One of the earliest evidences of gendered impacts was when we did a scoping with a Cebu dormitory for women. It is just one of the prisons for women in the Philippines and has a small population. In early 2017, there was a 100 per cent increase in the inmates, all women inmates, since July 2016 when this war was waged. Eighty per cent of those who are new in jails are there for drug cases. There has been a rise in the number of women going to prison for drug offences since this war was waged and that is reflected all over the country.

This is not really highlighted because more of the focus and attention was steered towards the more shocking thing – the killings (Johnson & Fernquest, 2018). Most of those who are victims of the extrajudicial killings are male and the average age is 30. Most of them are meth users and the level of education is not college, just high school. They are often either unemployed or low income. There is a lack of attention on the women that we saw in Cebu, which is a thing that people should be worried about, but they’re not because it’s a women’s issue and perhaps because they’re still alive.

There was also a study conducted by NoBox where they interviewed women who are in prison for drug offences (Angeles et al., 2019).
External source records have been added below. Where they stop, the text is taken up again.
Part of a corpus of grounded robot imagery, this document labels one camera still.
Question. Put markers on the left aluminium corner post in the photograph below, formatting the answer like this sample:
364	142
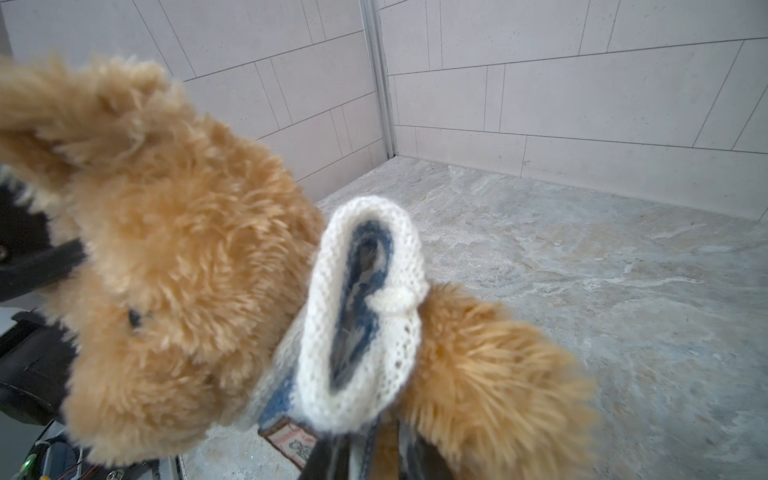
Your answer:
371	25

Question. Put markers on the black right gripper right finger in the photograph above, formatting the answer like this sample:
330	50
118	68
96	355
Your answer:
418	459

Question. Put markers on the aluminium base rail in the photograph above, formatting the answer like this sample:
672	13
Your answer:
168	468

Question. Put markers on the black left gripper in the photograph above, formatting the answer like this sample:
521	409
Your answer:
28	259

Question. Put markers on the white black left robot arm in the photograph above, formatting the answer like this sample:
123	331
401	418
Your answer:
35	357

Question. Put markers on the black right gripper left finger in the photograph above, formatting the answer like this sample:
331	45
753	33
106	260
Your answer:
329	460

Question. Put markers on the left green circuit board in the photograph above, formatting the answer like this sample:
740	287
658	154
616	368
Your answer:
48	460

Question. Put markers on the brown plush teddy bear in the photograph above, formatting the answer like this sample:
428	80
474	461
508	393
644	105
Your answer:
199	249

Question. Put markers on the blue white striped knit sweater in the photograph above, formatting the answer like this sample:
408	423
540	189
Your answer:
353	346

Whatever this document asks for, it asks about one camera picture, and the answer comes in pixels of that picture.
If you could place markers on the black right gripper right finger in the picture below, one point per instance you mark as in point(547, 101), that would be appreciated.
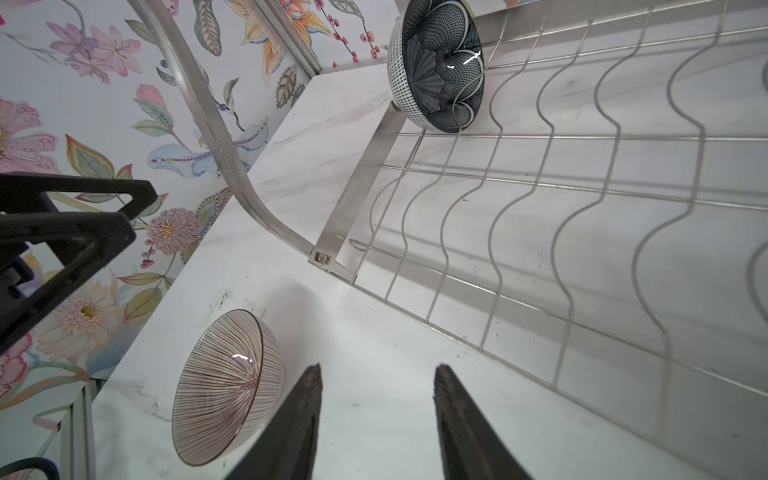
point(470, 448)

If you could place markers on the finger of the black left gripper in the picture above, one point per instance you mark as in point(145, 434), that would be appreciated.
point(25, 199)
point(82, 242)

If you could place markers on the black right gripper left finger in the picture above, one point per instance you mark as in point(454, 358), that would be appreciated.
point(286, 449)

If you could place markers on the dark patterned bowl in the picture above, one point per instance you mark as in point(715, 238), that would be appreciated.
point(436, 65)

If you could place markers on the stainless steel dish rack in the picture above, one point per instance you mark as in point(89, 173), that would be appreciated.
point(600, 229)

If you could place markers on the pink striped bowl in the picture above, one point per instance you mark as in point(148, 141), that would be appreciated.
point(228, 389)

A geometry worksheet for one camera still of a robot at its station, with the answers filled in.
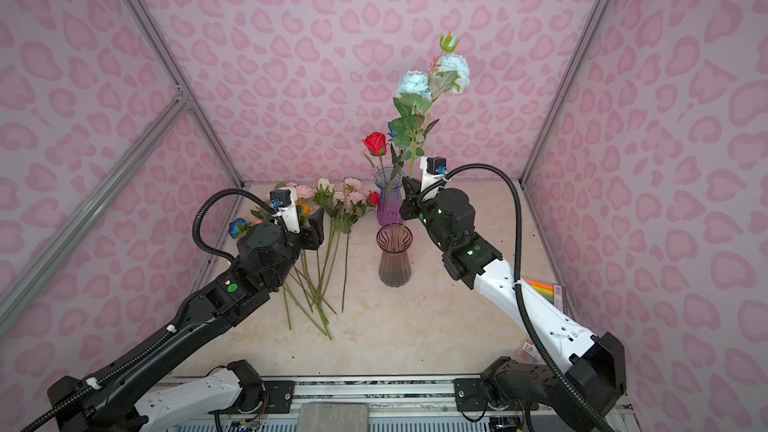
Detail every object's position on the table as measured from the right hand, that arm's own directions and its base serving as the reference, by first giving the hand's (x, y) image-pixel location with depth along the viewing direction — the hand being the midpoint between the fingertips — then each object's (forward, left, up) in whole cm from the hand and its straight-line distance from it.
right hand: (403, 177), depth 68 cm
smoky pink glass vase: (-3, +2, -22) cm, 22 cm away
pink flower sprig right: (+21, +20, -35) cm, 46 cm away
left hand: (-5, +21, -3) cm, 22 cm away
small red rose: (+23, +11, -35) cm, 44 cm away
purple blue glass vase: (+5, +4, -6) cm, 9 cm away
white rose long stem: (+26, +29, -31) cm, 50 cm away
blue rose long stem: (+10, +2, -3) cm, 10 cm away
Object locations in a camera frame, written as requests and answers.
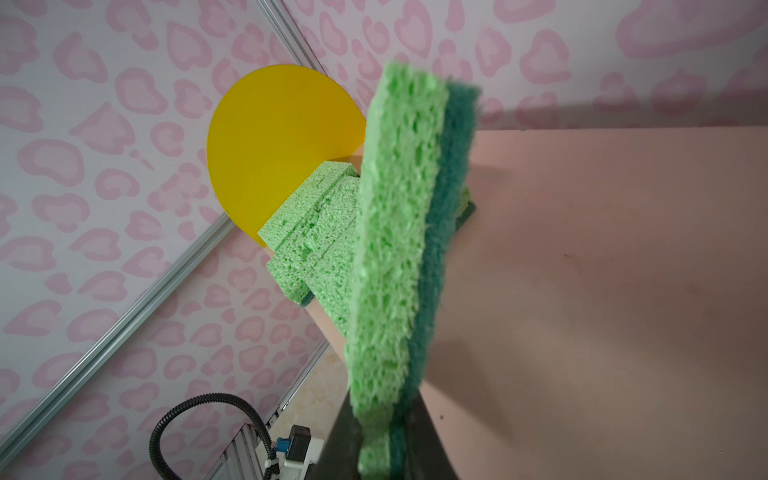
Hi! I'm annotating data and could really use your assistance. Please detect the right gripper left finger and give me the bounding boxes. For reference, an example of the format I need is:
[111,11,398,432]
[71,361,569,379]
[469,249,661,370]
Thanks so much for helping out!
[306,393,363,480]

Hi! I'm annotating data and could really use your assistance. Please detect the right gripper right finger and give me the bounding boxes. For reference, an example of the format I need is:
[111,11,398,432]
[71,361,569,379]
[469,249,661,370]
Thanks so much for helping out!
[404,394,458,480]

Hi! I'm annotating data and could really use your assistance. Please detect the green sponge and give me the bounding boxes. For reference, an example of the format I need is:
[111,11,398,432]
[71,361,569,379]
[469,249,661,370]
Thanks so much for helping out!
[346,62,480,479]
[302,185,477,337]
[258,161,358,251]
[267,177,360,307]

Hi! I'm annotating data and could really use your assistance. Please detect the green sponge bottom front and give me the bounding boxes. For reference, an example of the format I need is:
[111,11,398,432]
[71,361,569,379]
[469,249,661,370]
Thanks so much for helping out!
[267,177,360,307]

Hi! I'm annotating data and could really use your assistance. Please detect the yellow shelf with coloured boards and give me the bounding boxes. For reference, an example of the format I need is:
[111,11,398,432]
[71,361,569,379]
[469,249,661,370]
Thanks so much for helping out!
[421,126,767,479]

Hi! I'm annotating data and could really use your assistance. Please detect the left aluminium frame bars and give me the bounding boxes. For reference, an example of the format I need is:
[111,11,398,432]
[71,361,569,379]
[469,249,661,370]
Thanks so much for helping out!
[1,1,325,479]

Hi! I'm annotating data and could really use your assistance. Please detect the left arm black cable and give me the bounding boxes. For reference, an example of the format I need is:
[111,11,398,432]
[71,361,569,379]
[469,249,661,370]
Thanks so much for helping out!
[148,392,280,480]
It’s alarming also to note that, aside from the sheer number of women going into prisons just like in any other jurisdiction or country, there is a shared experience of women getting into drug use or getting into selling because of experiences of abuse by people they know and by the police – when they get arrested and when they get their houses get raided (Angeles et al., 2019). There is also this additional layer of violence when their children are taken away from them and other kinds of experiences that only women who use drugs experience. This is because first, it’s already stigmatised to be a drug user and, second, if you’re a woman drug user, there is so much stigma. All of these violences are permitted or becoming normalised in the context of a war.

The second shocking thing that I learned from that study is that women in households, those that are caring for the children, because they’re so poor – really low income or zero income families – they live in the slum area and they have to sell drugs. It’s a kind of side line because they get to have time to take care of their kids and, at the same time, they get laundry and cleaning jobs just to make ends meet. If only the husband is going to work it would not be enough, so they have to sell drugs. Even when they go to prison for selling drugs, they can still get income and then they can send it to their families while in prison (Angeles et al., 2019).
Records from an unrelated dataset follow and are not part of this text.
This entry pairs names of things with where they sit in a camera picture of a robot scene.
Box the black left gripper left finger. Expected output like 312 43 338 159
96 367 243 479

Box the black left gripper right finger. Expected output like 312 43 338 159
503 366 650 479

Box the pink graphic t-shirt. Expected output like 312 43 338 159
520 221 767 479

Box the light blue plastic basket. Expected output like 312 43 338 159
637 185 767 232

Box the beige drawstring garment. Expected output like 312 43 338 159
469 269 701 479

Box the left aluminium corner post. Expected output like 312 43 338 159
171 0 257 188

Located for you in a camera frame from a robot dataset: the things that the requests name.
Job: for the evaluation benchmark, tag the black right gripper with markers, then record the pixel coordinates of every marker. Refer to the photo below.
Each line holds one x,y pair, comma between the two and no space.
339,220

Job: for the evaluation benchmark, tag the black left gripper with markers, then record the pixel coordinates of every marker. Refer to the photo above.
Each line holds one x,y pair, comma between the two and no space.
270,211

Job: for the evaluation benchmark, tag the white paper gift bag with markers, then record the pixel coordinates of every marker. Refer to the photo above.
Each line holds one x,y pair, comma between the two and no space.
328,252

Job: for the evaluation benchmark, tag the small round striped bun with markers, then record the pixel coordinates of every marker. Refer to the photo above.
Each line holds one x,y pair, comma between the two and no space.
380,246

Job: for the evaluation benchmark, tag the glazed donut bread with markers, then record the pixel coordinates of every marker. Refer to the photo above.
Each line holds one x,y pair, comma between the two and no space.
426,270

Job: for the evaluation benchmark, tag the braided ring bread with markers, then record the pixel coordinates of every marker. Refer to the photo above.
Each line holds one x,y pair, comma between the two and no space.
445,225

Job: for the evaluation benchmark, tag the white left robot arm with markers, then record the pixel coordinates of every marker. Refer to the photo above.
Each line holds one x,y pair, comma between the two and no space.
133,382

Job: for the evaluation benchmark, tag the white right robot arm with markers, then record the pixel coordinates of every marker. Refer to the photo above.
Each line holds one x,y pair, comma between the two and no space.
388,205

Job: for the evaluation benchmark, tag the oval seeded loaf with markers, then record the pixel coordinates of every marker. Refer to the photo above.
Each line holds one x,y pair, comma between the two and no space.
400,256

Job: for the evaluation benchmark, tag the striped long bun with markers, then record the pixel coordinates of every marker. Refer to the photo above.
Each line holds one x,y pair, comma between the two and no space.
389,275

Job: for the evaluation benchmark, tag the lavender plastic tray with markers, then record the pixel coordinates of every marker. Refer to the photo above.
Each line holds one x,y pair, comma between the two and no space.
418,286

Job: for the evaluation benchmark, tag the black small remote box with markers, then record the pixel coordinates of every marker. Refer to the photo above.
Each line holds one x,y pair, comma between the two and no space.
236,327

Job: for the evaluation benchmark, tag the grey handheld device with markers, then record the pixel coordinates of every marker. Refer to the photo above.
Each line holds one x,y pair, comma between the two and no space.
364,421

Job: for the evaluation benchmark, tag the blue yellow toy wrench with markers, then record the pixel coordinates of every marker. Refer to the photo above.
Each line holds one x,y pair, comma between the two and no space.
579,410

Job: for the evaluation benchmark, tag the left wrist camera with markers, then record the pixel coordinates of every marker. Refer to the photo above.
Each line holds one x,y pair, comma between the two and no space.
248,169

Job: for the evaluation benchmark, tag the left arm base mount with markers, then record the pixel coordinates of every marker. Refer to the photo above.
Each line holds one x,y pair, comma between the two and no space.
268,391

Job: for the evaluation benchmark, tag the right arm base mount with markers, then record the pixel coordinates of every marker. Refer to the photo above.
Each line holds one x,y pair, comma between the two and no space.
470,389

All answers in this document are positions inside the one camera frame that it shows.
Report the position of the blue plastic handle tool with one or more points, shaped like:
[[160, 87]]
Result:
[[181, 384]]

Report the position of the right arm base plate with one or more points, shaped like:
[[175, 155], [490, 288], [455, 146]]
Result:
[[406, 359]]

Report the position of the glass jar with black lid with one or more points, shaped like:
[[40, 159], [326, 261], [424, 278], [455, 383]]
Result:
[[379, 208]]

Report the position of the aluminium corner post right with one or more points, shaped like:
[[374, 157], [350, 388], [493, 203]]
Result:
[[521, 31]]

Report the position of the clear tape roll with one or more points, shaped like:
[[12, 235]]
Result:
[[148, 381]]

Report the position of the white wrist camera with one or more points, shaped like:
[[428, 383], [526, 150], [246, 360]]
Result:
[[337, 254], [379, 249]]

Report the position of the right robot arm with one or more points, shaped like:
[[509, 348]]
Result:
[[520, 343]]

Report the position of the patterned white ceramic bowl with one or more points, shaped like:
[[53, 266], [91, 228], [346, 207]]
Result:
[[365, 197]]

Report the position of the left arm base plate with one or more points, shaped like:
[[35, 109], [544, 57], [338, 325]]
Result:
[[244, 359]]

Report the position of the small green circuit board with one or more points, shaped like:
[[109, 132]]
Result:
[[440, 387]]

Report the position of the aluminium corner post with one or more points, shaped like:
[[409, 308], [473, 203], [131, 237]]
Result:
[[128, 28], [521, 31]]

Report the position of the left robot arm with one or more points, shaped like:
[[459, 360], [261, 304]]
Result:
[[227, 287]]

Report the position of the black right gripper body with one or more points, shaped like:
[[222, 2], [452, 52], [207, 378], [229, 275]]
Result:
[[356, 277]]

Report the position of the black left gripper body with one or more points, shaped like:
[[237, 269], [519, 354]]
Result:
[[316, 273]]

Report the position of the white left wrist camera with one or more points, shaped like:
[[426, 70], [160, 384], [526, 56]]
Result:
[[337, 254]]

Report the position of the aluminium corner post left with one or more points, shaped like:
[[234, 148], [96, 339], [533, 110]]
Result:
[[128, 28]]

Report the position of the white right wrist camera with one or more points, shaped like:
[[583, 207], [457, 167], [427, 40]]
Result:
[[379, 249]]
It’s so crafty and it is like a special skill for women in these kinds of situations to just do everything to the best of their abilities to get money so they can help their husband or get their kids to school or get food. They don’t have the sort of moralistic notion that what they’re doing is bad – it is just a way for them to live. They go to prison for that. They are harassed by the police because of that. There are so many other things that they go through. They don’t have access to legal aid or lawyers and they have to stay in prison more than the number of years that they’re supposed to be penalised with. The penalty is shorter than the time they are in detention, so they’re not yet convicted but they already used up the years while in detention. Later on, their case is just going to be dismissed, but they’ve already finished the number of years.

There are so many stories of women who are victimised in other ways by this war, and the most appalling thing is that they don’t get as much attention. I’m not saying that they should be prioritised or something, but they should be heard and these stories should be out there. This is because the women and the stigma surrounding drug use and drug selling, when you’re a woman, is much more than when you’re a man and you’re a drug user. When you think of a drug user, it’s always a man in your head. Women are culturally expected not to succumb to any addiction or some sort of moral failure, such as drug use. But, it is the women who put food on the table; they’re not unemployed or just caring for the children, they are breadwinners too. That is what’s lacking in the narrative.
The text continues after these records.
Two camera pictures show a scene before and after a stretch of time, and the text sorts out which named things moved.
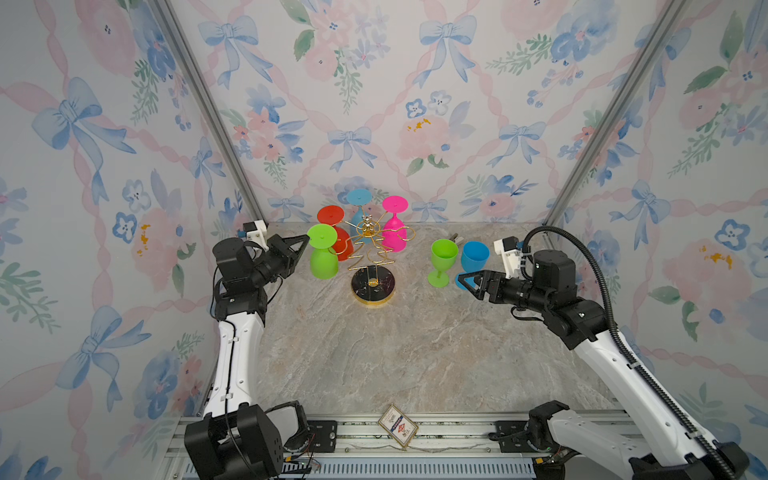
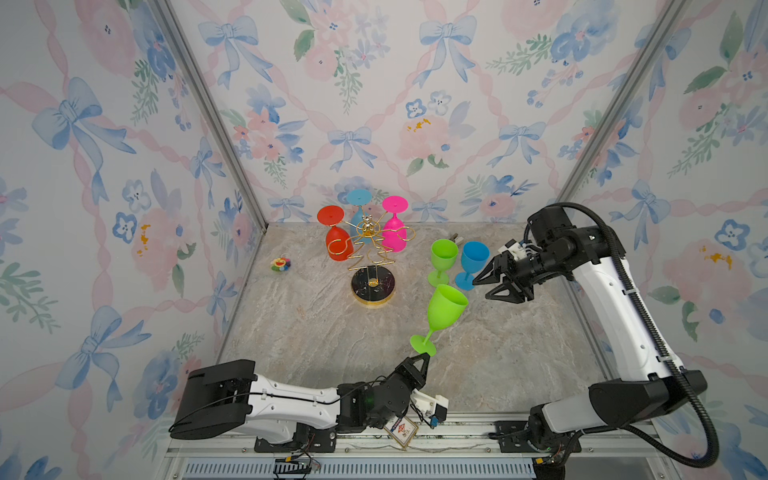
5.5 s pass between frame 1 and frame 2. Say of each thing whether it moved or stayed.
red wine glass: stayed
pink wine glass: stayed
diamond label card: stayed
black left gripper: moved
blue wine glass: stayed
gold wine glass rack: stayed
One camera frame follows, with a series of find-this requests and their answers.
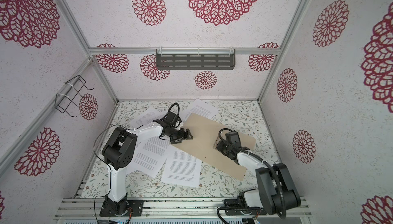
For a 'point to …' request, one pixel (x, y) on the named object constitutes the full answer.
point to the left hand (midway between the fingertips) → (186, 141)
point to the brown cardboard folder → (204, 131)
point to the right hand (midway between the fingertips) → (217, 143)
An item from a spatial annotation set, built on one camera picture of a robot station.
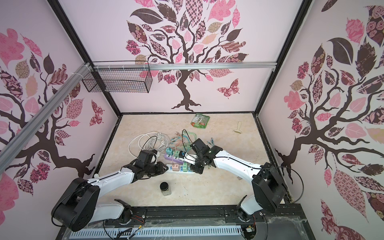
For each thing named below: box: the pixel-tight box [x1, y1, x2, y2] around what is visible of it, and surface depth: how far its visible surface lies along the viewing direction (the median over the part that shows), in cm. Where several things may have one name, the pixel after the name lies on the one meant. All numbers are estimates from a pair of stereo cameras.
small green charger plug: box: [182, 161, 188, 172], surface depth 85 cm
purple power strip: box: [164, 153, 185, 165], surface depth 94 cm
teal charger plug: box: [165, 147, 174, 156], surface depth 92 cm
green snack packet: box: [190, 113, 211, 129], surface depth 116 cm
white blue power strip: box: [166, 164, 195, 174], surface depth 89 cm
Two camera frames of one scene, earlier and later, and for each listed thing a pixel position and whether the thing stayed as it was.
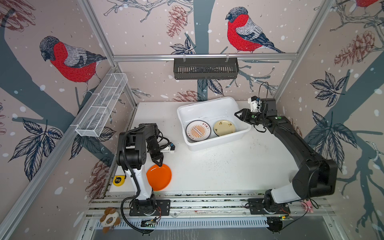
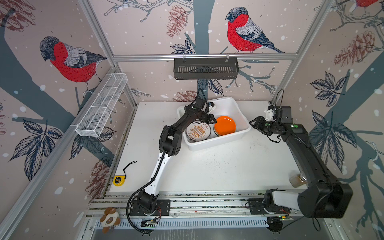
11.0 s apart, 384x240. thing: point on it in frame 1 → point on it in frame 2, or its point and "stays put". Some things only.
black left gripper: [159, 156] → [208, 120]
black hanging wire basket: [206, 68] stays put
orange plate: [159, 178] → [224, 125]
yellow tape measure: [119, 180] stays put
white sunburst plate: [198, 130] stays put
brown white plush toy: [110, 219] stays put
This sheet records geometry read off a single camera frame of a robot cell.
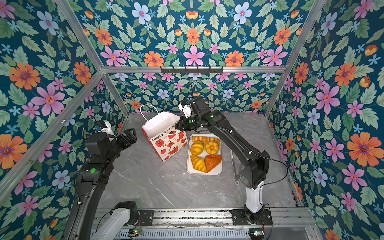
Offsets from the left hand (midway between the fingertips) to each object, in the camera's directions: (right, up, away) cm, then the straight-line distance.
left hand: (128, 128), depth 67 cm
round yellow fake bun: (+30, -13, +25) cm, 41 cm away
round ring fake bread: (+40, -13, +26) cm, 49 cm away
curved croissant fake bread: (+32, -21, +19) cm, 42 cm away
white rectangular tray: (+27, -25, +23) cm, 43 cm away
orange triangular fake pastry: (+39, -20, +21) cm, 49 cm away
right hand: (+21, +2, +5) cm, 21 cm away
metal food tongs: (+54, -30, +17) cm, 64 cm away
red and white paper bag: (+9, -1, +18) cm, 20 cm away
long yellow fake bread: (+36, -8, +34) cm, 50 cm away
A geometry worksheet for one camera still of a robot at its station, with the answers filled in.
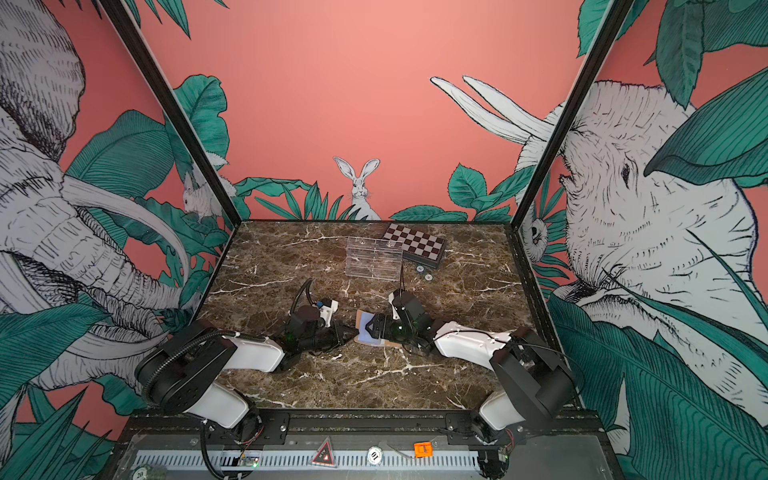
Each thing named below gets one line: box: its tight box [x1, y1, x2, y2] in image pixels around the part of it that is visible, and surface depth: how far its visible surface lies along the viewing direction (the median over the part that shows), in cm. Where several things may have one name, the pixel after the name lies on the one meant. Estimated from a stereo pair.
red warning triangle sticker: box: [310, 435, 338, 468], surface depth 71 cm
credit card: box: [358, 322, 385, 345], surface depth 89 cm
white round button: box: [367, 446, 383, 465], surface depth 71 cm
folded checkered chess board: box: [382, 223, 447, 269], surface depth 113 cm
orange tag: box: [414, 442, 433, 458], surface depth 71 cm
The mainstream stories are about widows and orphans because the focus is their relation to the men who were killed. They’re just reduced to their relationship to the men. The narrative or the story stops there. They want to invoke sympathy – these women they’re innocent, their husbands died and they’re the breadwinners – but they don’t know the real story! These are low income families and the woman is also a breadwinner. Even if she’s a widow, that’s a relation to the husband or a partner who died. She’s also victimised because of the ways they survive – selling drugs, being in contact with drug users, drug running or being a courier. That’s a sideline – that’s the economy and the only opportunity they have. When they go to prison in the end, and some are also killed, their stories are forgotten. It’s always that they’re windows and they have to take care of the orphans. StreetLaw PH, because we’re concerned with the gendered impacts of the war on women, we tried to talk to some friends in the media for them to cover it, but they’re not interested. It’s not shocking, it’s not news, so what is the value of these stories?

We are trying to have a way to reach out to women drug users or women who are, I don’t want to call them drug offenders, but that’s how the government categorises them, so those who are in trouble for drugs. The problem now is that they’re not organised. We’ve been working with IDU Care, it’s an organisation of people who inject drugs in Cebu, and they have 13 core staff and all of them are boys. I always tell them, ‘you should recruit women!’ Every Thursday they have a group learning session where they invite their peers. They’re not really organised, but they’re drug users. We came into one of these group learning sessions and we told the executive director of IDU Care, ‘we need women, you should be bringing women, we’re encouraging you. I know it’s difficult, but we’re encouraging you to reach out to these women’. They just say that now they don’t have time.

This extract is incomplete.